(Work order)
Nothing outside the range is wanted. Repeat exactly the lines below from the one with "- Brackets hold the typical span" through the one with "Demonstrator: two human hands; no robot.".
Start of Block
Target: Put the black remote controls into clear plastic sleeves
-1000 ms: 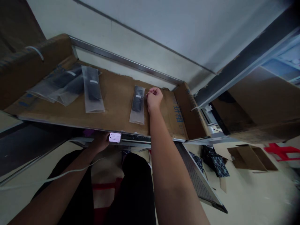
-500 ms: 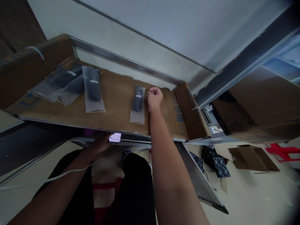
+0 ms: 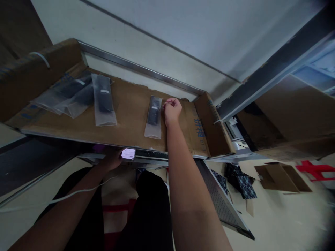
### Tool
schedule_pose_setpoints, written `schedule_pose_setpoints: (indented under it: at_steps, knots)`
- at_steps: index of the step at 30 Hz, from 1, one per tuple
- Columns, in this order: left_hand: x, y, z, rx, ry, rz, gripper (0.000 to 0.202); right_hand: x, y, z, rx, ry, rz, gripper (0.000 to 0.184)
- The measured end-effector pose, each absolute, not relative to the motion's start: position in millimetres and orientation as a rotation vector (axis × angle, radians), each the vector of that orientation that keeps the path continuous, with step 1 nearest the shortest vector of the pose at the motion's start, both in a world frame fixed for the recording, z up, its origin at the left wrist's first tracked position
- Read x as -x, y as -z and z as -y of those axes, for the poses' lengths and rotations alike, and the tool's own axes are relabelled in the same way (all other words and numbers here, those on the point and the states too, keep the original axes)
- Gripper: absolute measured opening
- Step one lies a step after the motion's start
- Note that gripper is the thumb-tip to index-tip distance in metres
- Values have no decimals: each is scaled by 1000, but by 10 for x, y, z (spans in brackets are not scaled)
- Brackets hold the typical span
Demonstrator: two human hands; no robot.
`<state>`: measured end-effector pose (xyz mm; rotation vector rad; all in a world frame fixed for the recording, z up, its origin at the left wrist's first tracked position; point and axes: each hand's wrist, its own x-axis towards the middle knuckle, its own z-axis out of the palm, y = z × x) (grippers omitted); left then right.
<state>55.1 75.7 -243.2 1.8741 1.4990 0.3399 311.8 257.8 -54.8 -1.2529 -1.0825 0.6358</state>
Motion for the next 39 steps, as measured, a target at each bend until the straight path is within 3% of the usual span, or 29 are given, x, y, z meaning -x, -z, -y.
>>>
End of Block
(Output for this task)
- Brackets hold the typical span
Demonstrator: two human hands; no robot.

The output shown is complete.